Task instructions> Exactly reproduce the lines from the top of the entries below through the line containing "Detect right gripper right", with both ends included.

= Beginning of Section =

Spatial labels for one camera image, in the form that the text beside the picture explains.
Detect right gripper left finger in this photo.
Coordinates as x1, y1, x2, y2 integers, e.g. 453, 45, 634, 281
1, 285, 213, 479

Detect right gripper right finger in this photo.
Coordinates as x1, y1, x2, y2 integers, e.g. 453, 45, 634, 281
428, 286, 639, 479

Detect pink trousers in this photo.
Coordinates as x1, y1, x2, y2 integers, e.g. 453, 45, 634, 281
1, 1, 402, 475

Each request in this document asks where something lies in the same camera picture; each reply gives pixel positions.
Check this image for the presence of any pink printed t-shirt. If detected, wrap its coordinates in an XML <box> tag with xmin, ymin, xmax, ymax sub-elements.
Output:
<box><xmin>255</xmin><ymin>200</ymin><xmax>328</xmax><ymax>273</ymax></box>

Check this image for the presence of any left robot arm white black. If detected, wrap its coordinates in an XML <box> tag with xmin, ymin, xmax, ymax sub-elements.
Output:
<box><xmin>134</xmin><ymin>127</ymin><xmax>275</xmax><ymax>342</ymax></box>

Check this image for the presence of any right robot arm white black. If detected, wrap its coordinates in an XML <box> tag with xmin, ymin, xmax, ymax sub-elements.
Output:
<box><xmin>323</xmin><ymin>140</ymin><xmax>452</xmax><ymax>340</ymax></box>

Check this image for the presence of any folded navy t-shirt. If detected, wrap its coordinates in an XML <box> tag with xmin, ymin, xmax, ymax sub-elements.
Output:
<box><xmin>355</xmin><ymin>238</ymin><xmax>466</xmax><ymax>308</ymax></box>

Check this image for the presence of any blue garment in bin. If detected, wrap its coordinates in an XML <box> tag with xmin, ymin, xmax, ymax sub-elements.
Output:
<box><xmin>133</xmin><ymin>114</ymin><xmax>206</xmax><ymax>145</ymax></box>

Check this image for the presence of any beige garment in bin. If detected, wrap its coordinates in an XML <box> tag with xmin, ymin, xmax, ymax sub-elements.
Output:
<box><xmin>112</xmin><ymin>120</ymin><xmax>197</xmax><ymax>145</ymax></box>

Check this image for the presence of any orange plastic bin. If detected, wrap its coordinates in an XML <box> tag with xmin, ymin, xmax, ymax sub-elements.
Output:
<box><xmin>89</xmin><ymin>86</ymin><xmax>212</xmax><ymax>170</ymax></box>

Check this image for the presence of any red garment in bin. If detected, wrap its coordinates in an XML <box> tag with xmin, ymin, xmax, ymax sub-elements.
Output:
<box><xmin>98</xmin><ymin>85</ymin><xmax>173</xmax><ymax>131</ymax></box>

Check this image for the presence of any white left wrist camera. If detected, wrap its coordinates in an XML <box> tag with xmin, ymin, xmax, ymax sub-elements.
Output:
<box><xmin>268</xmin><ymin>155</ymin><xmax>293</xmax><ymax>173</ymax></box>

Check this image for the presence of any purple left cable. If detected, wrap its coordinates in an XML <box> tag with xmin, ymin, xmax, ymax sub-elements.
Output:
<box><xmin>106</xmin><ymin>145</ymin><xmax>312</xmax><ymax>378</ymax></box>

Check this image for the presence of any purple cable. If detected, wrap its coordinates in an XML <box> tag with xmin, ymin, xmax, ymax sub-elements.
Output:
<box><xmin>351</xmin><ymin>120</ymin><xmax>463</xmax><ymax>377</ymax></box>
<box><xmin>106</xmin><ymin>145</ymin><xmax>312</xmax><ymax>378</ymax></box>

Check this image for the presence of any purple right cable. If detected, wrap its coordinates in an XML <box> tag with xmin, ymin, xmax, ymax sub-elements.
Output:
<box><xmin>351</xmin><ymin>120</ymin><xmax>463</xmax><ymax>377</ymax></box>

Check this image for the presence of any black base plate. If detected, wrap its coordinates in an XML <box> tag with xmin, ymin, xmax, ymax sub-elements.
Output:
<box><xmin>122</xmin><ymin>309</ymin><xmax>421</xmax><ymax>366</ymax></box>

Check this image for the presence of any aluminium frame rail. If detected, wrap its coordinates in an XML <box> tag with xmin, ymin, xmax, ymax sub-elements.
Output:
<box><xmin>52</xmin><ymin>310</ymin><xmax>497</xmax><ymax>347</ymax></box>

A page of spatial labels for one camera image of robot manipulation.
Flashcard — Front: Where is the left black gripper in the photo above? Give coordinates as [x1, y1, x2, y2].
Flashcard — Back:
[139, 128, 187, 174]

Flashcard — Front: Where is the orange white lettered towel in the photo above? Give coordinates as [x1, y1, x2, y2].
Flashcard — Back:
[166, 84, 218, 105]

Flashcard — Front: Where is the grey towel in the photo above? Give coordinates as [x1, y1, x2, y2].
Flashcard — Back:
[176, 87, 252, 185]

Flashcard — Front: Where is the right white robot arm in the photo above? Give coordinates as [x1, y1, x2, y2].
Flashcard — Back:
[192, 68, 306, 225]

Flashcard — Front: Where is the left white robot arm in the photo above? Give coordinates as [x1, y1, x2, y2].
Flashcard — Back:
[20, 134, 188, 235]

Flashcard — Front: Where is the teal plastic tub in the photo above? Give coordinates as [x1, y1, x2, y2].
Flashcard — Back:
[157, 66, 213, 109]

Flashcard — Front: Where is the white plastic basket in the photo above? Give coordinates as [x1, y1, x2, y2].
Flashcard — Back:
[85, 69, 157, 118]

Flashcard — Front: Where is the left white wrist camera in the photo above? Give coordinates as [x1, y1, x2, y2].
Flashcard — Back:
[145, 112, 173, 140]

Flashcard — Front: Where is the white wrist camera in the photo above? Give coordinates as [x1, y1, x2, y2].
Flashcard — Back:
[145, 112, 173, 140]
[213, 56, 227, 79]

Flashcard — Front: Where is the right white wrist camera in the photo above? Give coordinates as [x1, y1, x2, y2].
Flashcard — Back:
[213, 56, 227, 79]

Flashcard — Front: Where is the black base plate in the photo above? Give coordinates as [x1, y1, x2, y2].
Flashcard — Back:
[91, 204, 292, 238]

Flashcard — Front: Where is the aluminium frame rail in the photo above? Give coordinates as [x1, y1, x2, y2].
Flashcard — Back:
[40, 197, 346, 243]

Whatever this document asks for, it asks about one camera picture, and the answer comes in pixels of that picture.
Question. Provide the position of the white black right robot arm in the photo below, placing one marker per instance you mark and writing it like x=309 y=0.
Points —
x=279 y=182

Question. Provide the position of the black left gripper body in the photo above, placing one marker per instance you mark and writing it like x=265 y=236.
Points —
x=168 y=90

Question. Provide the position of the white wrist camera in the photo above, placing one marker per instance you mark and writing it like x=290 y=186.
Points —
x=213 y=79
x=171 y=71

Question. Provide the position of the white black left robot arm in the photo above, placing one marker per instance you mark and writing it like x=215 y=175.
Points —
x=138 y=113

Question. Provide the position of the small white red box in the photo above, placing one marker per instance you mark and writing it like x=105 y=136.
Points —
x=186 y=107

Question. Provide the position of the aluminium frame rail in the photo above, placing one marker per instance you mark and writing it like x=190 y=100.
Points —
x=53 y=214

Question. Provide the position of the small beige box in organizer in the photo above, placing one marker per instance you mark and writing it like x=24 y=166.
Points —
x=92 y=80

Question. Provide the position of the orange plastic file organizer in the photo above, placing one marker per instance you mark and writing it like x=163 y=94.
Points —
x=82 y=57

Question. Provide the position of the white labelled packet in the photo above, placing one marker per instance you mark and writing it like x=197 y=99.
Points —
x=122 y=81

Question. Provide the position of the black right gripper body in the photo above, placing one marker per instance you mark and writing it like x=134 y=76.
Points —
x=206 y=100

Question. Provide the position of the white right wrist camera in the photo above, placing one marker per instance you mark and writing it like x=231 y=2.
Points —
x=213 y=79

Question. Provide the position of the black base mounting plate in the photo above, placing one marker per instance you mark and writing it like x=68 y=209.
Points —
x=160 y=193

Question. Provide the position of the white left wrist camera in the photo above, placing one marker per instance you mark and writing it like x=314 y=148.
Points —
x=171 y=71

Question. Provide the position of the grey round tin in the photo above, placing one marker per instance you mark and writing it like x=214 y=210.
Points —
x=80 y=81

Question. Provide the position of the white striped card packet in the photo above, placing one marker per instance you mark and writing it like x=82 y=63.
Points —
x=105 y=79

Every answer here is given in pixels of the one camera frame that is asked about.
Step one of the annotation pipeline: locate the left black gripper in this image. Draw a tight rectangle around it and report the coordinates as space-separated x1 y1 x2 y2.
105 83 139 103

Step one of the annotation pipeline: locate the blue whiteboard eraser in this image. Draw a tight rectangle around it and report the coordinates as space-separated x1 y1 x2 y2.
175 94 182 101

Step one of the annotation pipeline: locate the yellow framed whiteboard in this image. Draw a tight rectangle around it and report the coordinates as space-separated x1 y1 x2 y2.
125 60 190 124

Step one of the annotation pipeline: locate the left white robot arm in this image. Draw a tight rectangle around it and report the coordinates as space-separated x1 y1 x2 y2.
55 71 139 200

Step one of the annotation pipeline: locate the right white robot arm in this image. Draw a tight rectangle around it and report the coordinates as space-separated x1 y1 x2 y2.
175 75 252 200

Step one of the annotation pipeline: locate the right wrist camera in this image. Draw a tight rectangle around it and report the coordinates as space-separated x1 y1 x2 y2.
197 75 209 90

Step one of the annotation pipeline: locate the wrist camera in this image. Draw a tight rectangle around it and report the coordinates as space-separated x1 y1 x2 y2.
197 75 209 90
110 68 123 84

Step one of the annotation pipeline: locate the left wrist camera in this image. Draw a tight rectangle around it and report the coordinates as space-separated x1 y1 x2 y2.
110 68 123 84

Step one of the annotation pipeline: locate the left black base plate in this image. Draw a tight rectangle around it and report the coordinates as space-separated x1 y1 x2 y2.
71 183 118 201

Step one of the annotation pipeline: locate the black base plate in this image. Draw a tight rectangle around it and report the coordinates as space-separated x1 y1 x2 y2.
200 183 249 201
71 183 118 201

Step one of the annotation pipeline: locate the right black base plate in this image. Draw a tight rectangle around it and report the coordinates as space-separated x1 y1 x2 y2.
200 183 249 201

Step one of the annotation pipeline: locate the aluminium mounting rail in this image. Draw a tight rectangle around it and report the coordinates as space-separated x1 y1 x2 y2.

= End of Section =

Solution for this exercise>
Spatial labels for one camera image, in the form that the text beside the picture explains.
Detect right gripper left finger in this photo.
Coordinates as x1, y1, x2, y2 integers, e.g. 453, 45, 634, 281
1, 285, 213, 479

Detect right gripper right finger in this photo.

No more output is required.